───── DATA BLOCK

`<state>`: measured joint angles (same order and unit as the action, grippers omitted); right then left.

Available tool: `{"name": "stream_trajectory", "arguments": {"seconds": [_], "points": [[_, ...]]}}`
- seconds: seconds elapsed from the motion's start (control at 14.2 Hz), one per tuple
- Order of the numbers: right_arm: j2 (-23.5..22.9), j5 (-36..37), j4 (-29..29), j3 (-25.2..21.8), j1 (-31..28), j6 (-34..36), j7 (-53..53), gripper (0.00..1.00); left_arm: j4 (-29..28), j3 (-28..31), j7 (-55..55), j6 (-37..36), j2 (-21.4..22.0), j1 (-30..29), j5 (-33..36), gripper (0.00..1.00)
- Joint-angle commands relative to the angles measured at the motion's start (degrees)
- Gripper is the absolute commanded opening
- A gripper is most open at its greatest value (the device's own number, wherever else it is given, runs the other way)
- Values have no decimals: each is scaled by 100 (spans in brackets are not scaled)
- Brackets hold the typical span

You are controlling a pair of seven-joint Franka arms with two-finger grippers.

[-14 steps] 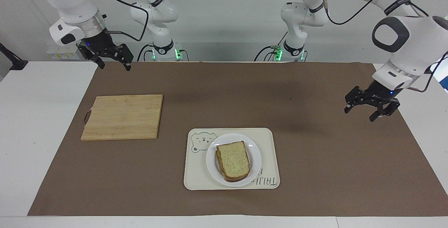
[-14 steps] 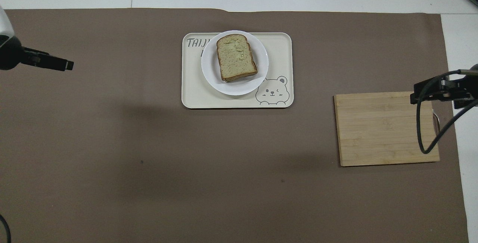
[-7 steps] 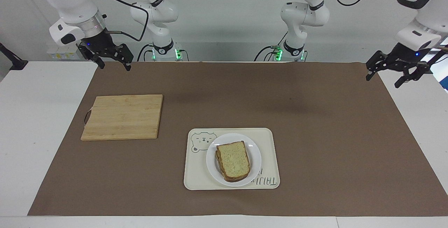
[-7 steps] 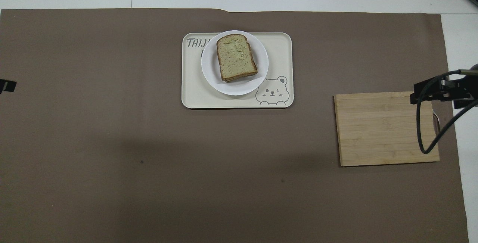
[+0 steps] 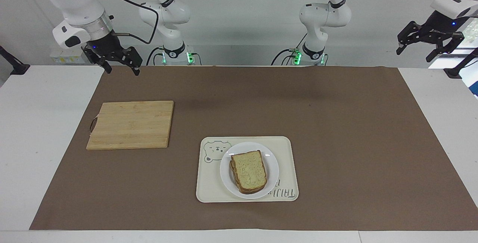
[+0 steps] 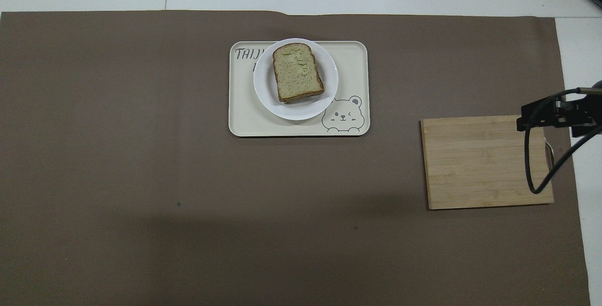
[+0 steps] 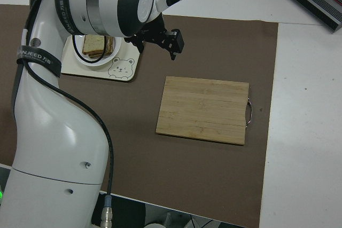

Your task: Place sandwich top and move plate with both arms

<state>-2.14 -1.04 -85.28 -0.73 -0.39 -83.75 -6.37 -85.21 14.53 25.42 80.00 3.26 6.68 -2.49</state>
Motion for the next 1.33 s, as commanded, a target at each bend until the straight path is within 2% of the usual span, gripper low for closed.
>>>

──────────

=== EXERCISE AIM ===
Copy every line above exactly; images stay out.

=== EXERCISE RESPONSE ===
`<state>`: measured joint angles (same order and unit as the action, grippers omitted); right then left.

Available tool: `{"name": "stream_trajectory", "arguments": {"seconds": [_], "points": [[_, ...]]}}`
- seconds: seconds elapsed from the motion's start (control at 14.2 Hz), one per tuple
- Order of the numbers: right_arm: j2 (-23.5..22.9), j5 (-36..37), j4 (-29..29), j3 (-25.2..21.8), j1 (-31..28), j6 (-34..36), j7 (-53..53), gripper (0.00..1.00); left_arm: j4 (-29..28), j3 (-28..31), j7 (-55..55), j6 (-37..36), j2 (-21.4..22.0), j1 (-30..29), j5 (-33..36), gripper (0.00..1.00)
- Joint-angle commands relative to the angles measured at the motion's start (degrees)
- Gripper is the absolute commanded opening
- A gripper is most open at its greatest value (the device's own number, wherever else it is given, runs the other way)
- Values have no decimals: each is scaled by 100 (spans in brackets are not scaled)
- Brackets hold the typical span

You are controlling a pair of seven-joint Franka arms with two-finger grippers.

[-14 steps] 
[-14 steps] 
[-7 steps] 
[-7 steps] 
[+0 steps] 
[+0 steps] 
[+0 steps] 

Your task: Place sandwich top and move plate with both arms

<state>-2.14 -1.04 -85.28 -0.73 -0.39 -83.75 -6.37 -85.21 14.53 25.42 80.00 3.26 6.68 -2.49</state>
Motion for the next 1.33 s, as commanded, a target at each bend until the straight path is within 2% of the usual span, gripper low for closed.
>>>

This concludes the exercise.